## What is needed
From the first line of the data through the line containing "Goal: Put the", return each line exactly.

(Entries taken from a collection)
%%

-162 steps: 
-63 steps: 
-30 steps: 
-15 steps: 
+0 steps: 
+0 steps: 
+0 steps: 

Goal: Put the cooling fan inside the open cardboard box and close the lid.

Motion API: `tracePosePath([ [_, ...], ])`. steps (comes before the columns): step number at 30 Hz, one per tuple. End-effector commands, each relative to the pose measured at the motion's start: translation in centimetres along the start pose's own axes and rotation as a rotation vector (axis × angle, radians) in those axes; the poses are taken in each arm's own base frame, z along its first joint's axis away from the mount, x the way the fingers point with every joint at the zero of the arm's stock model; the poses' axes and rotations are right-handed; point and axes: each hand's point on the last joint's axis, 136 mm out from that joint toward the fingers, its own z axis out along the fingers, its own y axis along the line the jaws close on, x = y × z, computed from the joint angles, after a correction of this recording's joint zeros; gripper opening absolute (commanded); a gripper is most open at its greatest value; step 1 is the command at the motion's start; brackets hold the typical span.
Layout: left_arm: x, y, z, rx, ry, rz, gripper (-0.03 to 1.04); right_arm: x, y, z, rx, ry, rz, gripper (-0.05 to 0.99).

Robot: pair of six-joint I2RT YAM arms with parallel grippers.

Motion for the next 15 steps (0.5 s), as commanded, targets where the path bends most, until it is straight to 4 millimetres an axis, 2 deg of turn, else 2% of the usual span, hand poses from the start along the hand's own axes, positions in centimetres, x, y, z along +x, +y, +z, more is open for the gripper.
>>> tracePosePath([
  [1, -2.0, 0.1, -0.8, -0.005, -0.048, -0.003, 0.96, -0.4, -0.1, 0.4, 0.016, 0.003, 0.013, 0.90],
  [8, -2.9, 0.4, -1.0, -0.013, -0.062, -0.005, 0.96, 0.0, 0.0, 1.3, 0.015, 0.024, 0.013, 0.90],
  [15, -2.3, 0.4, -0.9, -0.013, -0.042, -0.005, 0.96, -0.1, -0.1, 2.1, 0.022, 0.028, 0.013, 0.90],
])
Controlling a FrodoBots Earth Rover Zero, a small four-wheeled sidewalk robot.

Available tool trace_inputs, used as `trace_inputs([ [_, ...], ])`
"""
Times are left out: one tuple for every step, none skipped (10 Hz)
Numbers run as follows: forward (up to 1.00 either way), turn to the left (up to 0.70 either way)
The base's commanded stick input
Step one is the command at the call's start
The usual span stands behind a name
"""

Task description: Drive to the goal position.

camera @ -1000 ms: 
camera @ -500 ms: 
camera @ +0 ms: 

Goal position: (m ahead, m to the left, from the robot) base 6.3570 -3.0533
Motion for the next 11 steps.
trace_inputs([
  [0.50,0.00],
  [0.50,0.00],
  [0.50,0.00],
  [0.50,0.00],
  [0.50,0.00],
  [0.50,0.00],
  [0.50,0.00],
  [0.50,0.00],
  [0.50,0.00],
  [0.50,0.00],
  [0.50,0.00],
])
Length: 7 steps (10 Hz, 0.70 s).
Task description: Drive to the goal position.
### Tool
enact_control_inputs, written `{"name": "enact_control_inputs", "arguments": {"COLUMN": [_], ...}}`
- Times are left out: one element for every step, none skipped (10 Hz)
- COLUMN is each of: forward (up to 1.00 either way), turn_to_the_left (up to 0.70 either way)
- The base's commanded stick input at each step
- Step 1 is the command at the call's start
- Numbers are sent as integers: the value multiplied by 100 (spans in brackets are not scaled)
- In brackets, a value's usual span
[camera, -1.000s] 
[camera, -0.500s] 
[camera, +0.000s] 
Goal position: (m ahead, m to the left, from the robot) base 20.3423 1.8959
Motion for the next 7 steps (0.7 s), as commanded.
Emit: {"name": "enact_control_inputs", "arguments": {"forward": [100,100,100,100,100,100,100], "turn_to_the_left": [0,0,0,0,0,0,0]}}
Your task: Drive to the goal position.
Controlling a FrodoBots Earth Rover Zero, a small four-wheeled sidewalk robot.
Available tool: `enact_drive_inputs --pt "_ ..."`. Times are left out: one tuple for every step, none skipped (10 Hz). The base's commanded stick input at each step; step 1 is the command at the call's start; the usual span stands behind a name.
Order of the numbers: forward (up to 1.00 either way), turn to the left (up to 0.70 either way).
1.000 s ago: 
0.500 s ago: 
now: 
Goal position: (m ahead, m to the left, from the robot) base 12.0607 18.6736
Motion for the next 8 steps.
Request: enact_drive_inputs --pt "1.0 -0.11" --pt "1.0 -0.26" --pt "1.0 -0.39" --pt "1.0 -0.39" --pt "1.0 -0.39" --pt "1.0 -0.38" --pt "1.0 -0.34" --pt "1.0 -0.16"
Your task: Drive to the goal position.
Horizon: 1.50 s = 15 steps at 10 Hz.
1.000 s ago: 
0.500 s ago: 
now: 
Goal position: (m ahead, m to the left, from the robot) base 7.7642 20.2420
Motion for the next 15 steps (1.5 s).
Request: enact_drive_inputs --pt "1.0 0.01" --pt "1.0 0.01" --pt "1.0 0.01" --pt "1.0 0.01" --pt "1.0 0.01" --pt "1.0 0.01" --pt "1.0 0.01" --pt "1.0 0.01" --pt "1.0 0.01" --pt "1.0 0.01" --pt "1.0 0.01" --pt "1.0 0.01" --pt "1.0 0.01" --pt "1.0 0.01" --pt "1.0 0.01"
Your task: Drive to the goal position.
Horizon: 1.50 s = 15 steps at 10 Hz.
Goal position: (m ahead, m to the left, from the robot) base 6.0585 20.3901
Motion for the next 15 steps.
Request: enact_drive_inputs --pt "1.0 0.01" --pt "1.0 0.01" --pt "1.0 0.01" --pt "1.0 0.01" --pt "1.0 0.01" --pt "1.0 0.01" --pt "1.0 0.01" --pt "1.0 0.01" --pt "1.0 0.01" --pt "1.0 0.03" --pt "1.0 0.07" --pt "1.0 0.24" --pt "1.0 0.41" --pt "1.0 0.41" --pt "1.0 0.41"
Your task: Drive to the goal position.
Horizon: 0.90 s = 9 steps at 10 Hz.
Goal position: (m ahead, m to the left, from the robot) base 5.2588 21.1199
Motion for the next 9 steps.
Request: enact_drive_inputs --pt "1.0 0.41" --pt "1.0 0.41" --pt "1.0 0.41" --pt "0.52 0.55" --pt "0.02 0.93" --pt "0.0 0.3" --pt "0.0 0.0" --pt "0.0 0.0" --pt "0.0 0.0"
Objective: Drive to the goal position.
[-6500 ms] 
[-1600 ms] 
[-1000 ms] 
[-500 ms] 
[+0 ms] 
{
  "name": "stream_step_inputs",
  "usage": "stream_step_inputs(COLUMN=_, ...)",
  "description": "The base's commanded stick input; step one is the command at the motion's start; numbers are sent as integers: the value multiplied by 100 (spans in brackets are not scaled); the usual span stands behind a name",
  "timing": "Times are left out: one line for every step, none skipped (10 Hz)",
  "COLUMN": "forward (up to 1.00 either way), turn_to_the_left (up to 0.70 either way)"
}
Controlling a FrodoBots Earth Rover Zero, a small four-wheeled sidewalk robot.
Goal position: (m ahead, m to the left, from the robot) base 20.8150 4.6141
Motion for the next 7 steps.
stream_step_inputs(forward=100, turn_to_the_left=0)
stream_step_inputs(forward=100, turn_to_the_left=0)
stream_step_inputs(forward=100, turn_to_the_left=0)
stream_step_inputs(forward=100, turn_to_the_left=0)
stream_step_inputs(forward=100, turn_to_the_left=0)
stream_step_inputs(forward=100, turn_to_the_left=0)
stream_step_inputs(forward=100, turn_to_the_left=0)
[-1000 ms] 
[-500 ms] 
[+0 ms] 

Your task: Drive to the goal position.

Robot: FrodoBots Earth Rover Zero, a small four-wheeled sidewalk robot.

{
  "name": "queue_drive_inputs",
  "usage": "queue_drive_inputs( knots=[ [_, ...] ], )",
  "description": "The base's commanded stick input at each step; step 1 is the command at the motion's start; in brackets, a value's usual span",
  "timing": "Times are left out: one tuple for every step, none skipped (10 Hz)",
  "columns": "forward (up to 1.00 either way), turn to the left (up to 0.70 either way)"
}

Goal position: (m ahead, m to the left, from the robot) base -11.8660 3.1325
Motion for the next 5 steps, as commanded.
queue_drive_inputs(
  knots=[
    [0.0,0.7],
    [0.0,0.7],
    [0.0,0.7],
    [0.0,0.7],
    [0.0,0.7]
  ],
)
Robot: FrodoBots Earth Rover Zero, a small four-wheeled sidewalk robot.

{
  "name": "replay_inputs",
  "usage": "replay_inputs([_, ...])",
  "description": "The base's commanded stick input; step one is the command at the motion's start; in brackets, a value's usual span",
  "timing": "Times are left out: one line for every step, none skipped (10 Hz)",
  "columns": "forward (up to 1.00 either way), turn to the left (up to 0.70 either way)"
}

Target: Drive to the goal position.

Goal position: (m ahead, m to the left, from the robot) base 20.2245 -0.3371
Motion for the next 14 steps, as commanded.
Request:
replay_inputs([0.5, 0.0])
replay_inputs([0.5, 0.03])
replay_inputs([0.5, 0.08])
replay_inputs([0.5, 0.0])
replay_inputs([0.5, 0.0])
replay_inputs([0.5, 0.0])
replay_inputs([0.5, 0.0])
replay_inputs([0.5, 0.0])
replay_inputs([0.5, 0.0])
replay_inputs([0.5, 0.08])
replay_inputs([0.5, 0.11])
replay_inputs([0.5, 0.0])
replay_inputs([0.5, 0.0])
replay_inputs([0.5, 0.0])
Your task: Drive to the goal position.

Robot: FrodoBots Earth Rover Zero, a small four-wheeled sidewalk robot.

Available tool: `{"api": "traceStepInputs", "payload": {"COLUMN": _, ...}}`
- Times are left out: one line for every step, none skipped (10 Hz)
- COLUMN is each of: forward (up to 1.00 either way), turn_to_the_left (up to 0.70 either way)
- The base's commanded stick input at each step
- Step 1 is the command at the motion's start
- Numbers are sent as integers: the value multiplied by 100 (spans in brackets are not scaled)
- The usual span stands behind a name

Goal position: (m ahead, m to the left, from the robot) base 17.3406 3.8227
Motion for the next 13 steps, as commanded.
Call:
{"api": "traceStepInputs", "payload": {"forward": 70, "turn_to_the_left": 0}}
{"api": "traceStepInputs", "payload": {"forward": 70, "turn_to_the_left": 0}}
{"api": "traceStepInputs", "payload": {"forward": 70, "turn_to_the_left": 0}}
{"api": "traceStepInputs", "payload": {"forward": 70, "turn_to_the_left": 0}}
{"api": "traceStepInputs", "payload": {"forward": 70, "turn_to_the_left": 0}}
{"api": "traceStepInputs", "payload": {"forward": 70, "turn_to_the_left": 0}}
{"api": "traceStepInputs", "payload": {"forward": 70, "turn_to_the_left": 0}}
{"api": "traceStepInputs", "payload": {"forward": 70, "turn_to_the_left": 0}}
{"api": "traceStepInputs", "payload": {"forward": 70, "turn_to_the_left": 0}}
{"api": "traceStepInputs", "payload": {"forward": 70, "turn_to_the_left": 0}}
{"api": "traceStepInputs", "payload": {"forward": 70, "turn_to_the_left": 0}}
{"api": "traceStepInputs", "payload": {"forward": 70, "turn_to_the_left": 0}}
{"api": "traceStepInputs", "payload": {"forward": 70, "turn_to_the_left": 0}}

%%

## Response to this exercise
-162 steps: 
-63 steps: 
-30 steps: 
-15 steps: 
+0 steps: 
+0 steps: 
+0 steps: 

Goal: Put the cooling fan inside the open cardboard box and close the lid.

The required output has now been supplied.